When you benchmark a function, you are trying to answer questions like:
How long does this operation take?
How many allocations happen?
Which version is faster?
Did this optimization actually help?Without measurement, performance discussions are mostly guesses.
Correctness First
Before benchmarking, make sure the code is correct.
This order matters:
1. make it correct
2. write tests
3. measure performance
4. optimize carefullyDo not optimize code that is still failing tests.
A fast bug is still a bug.
A Small Example
Suppose we want to benchmark this function:
fn sum(items: []const i32) i32 {
var total: i32 = 0;
for (items) |item| {
total += item;
}
return total;
}A benchmark repeatedly runs the function and measures the elapsed time.
Measuring Time
Use std.time.Timer.
Example:
const std = @import("std");
fn sum(items: []const i32) i32 {
var total: i32 = 0;
for (items) |item| {
total += item;
}
return total;
}
pub fn main() !void {
var values: [100000]i32 = undefined;
for (&values, 0..) |*value, i| {
value.* = @intCast(i);
}
var timer = try std.time.Timer.start();
var result: i32 = 0;
var iteration: usize = 0;
while (iteration < 1000) : (iteration += 1) {
result += sum(values[0..]);
}
const elapsed_ns = timer.read();
std.debug.print("result = {}\n", .{result});
std.debug.print("elapsed = {} ns\n", .{elapsed_ns});
}This program:
creates an array
runs sum many times
measures elapsed time
prints the result
Why Repeat the Function Many Times
This would be a weak benchmark:
const elapsed_ns = timer.read();after only one small call.
The operation may be too fast to measure accurately.
Instead, run the function many times:
while (iteration < 1000) : (iteration += 1) {
result += sum(values[0..]);
}Repeating the work reduces noise.
Preventing Dead Code Elimination
Compilers optimize aggressively.
If the result of a computation is never used, the compiler may remove the entire computation.
Bad benchmark:
while (iteration < 1000) : (iteration += 1) {
_ = sum(values[0..]);
}The compiler may realize the result is unused.
A safer pattern is:
result += sum(values[0..]);Then print the result:
std.debug.print("{}\n", .{result});Now the computation affects observable output.
Build in Release Mode
Debug builds are slower because safety checks are enabled.
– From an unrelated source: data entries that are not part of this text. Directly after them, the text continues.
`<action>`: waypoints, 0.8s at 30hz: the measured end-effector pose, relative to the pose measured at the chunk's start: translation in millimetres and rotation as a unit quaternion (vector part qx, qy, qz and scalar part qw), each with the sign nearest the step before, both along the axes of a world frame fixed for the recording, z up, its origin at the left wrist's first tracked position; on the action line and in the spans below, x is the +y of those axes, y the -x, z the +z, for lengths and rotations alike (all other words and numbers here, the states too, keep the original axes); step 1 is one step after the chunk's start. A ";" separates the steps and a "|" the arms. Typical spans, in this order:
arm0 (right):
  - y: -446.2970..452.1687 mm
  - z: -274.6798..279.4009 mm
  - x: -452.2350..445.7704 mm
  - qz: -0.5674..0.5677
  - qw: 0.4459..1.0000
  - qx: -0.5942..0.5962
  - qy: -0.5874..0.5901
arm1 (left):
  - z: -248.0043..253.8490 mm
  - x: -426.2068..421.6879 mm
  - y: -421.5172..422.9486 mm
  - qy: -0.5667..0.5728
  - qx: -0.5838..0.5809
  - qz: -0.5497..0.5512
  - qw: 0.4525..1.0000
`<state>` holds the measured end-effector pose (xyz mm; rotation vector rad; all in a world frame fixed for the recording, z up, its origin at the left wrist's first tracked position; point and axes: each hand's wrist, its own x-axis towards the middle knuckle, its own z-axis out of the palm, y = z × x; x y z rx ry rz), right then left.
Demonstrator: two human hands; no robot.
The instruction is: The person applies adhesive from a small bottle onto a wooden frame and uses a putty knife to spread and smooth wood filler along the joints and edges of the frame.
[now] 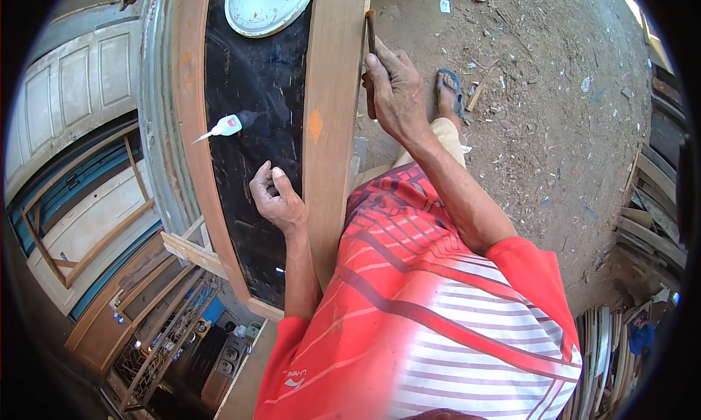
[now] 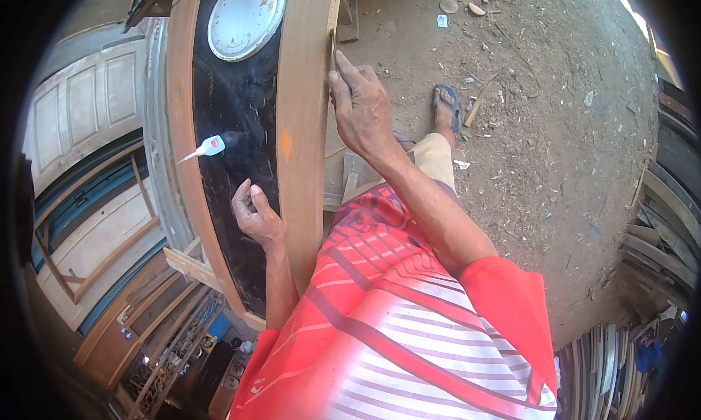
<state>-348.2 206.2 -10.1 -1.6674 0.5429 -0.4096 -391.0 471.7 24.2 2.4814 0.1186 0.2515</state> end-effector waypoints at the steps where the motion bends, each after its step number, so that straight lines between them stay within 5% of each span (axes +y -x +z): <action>1: 0.0 4.9 -0.7 0.005 1.000 0.003 0.015 | 1.7 -1.2 -0.2 -0.002 0.001 0.001 1.000; 5: -2.4 11.7 0.5 0.018 0.997 -0.002 0.078 | -0.9 -2.5 -2.7 -0.019 -0.057 -0.024 0.998; 18: 37.9 17.8 -25.7 0.128 0.991 0.021 0.045 | 4.1 -3.2 -0.8 -0.012 0.006 0.001 1.000; 22: 14.1 24.7 -39.2 0.023 0.999 0.022 0.024 | 1.5 -3.6 -1.8 0.012 -0.035 -0.013 0.999; 23: 7.2 13.6 -34.9 0.040 0.991 -0.092 0.091 | 1.0 -3.7 -0.9 0.023 -0.055 -0.018 0.998; 24: 12.2 6.6 -32.7 0.067 0.993 -0.059 0.084 | 0.8 -2.8 0.6 0.025 -0.053 -0.020 0.998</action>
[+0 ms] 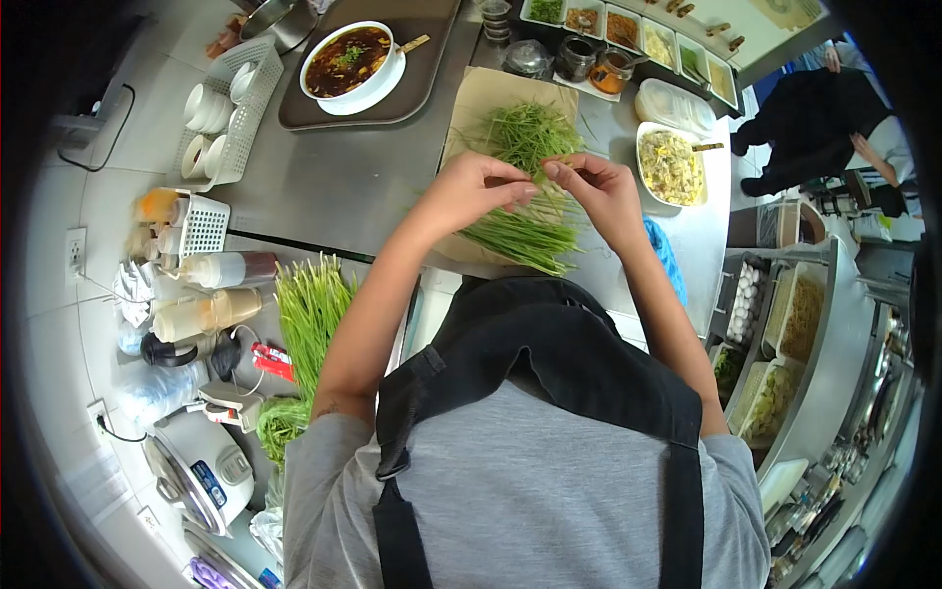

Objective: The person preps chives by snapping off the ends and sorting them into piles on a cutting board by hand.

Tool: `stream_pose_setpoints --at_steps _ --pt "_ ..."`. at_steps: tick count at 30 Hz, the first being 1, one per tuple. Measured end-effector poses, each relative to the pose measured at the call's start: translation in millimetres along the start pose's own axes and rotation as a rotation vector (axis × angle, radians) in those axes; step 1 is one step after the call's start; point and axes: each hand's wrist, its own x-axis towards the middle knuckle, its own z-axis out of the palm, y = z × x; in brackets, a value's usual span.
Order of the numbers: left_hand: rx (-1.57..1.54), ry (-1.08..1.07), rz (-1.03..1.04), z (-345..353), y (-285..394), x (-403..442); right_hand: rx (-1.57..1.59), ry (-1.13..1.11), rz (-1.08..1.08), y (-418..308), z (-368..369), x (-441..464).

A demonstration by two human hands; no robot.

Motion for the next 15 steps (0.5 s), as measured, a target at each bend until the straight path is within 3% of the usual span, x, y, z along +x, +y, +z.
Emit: stream_pose_setpoints --at_steps 5,9,12,15 --pt "0.163 0.091 0.039 -7.8 4.8 -2.3 -0.22 -0.033 -0.12 -25.2 -6.1 8.9" --pt "0.343 0.164 0.038 -16.4 17.7 -13.4 -0.58 -0.163 -0.394 -43.6 -16.1 18.4" --pt "0.38 0.209 0.051 -19.9 13.0 -13.3 -0.658 -0.236 -0.45 -45.7 -18.3 28.1" --pt "0.311 0.242 0.066 -16.4 6.0 -14.8 -0.382 -0.196 -0.327 -34.9 -5.8 31.6"
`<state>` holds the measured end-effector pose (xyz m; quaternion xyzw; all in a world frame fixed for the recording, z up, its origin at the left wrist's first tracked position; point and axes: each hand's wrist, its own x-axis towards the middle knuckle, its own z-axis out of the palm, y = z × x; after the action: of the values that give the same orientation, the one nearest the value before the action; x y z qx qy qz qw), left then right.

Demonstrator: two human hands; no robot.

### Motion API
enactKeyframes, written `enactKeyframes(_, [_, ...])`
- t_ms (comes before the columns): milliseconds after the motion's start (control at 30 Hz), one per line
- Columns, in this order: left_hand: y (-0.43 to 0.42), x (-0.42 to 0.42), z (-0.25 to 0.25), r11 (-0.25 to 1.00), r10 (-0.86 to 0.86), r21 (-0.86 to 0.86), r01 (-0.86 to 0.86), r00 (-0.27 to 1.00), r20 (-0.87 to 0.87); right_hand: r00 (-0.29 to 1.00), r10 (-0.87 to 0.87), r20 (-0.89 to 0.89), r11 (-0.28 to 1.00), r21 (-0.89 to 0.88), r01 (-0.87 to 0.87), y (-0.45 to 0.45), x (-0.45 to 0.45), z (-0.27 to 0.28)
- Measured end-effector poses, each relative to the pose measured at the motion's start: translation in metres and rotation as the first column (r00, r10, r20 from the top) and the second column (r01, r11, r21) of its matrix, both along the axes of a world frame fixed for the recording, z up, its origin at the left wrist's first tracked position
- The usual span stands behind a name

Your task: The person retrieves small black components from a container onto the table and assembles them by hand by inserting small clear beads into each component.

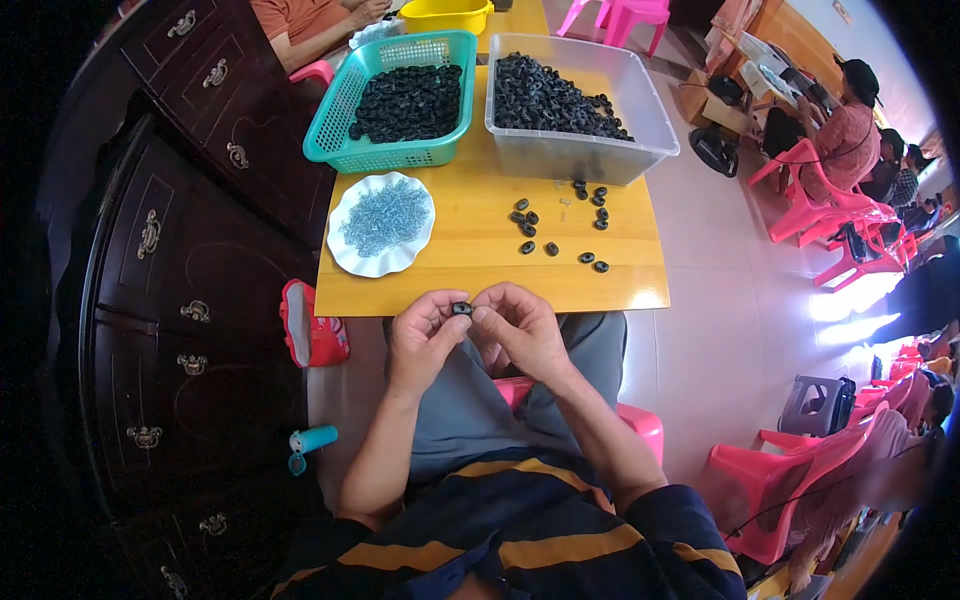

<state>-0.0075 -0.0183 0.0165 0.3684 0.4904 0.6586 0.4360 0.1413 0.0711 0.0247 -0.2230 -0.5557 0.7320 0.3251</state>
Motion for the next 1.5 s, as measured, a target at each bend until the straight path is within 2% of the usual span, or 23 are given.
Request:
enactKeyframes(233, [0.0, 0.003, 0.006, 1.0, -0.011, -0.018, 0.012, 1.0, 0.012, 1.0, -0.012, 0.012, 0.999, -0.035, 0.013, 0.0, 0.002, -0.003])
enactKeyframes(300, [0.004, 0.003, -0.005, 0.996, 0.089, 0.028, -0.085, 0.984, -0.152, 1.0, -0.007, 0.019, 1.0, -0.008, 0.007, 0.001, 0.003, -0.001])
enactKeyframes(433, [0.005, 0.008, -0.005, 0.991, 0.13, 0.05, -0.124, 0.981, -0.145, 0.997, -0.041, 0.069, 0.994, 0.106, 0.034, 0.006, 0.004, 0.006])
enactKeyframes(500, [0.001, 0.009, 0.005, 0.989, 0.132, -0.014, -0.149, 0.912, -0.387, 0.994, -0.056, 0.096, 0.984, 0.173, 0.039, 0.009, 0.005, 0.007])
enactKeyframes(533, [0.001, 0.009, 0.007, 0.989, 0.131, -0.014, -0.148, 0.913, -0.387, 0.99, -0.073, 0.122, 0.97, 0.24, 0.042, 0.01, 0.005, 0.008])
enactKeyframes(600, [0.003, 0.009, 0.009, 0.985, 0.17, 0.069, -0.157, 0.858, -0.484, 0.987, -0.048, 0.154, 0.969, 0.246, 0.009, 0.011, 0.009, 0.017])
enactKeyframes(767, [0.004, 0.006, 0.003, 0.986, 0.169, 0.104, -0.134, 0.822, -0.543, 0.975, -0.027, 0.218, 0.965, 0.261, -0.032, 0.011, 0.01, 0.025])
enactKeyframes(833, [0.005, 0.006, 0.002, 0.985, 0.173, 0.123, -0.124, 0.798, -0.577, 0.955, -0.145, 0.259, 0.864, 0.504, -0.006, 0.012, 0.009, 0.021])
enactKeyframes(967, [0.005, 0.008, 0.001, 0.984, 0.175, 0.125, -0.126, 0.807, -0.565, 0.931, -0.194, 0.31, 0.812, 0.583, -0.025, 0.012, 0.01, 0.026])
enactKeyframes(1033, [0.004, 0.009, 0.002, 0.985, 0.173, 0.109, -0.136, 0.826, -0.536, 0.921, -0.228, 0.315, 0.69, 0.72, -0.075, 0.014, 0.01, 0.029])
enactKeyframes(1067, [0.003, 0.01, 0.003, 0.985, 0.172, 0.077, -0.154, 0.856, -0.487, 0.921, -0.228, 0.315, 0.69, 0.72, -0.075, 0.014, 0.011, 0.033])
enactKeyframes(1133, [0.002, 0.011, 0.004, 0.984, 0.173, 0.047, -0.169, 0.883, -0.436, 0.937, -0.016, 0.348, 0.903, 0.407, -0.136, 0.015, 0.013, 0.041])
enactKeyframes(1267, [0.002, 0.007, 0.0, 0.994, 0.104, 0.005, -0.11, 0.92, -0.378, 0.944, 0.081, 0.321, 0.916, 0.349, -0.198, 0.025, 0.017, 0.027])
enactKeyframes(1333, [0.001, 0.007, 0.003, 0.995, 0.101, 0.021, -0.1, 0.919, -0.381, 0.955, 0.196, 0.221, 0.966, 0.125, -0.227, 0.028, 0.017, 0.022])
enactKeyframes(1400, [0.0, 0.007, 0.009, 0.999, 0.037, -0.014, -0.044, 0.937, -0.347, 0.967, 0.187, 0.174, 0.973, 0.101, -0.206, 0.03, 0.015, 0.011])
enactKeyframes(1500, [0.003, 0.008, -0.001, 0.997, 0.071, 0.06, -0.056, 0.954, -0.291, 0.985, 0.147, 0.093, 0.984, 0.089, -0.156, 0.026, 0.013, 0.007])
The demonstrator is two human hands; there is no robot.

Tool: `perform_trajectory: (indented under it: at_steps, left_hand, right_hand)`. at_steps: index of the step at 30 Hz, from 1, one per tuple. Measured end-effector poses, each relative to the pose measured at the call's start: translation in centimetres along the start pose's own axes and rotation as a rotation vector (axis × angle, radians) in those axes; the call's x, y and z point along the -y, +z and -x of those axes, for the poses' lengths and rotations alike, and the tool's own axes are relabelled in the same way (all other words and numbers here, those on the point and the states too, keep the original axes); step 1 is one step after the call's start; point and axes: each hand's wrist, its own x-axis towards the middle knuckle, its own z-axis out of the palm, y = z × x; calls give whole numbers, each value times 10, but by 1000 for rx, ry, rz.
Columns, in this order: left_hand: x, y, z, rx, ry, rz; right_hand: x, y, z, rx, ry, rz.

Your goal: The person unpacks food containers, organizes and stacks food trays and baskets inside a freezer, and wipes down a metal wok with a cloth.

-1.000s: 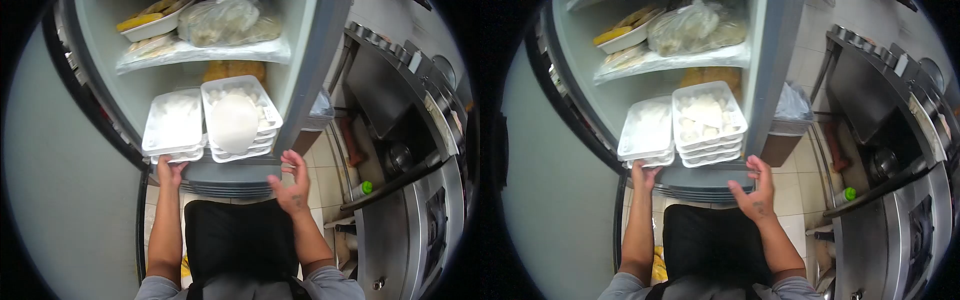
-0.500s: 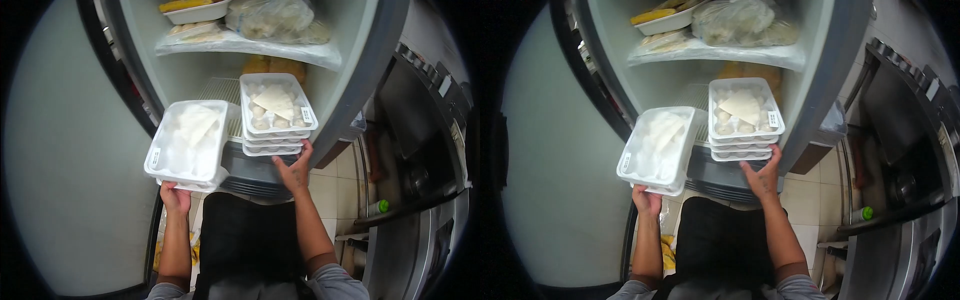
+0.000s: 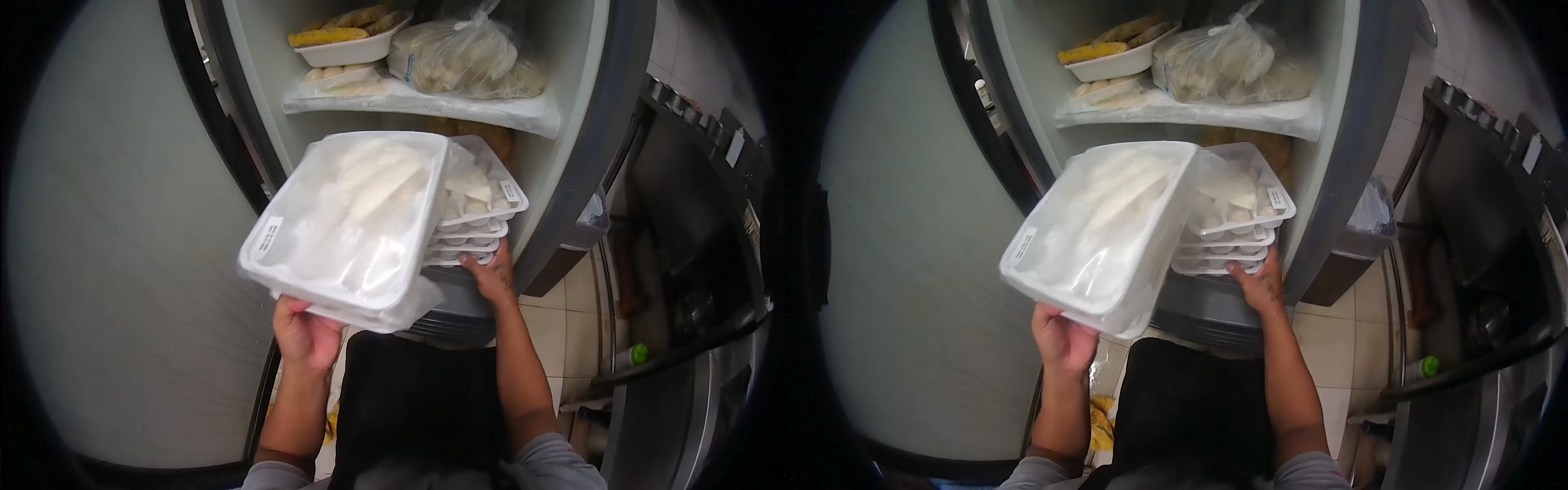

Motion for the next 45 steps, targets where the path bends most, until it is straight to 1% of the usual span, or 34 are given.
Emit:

Do not benchmark debug builds.
Bad:
zig build-exe main.zigBetter:
zig build-exe main.zig -O ReleaseFastor:
zig build-exe main.zig -O ReleaseSafeThen run the executable.
Performance numbers from debug builds are misleading.
Benchmark the Right Thing
A benchmark should isolate the operation you care about.
Suppose you want to measure sorting.
Bad benchmark:
while (iteration < 1000) : (iteration += 1) {
var allocator = std.heap.page_allocator;
const buffer = try allocator.alloc(i32, 100000);
defer allocator.free(buffer);
// fill buffer
// sort buffer
}This measures:
allocation
initialization
sorting
cleanup
all mixed together.
If you only care about sorting speed, separate the setup from the measurement.
Warm-Up Effects
The first run of a program may behave differently.
Caches may be empty.
Memory pages may not be loaded yet.
Some systems change CPU frequency dynamically.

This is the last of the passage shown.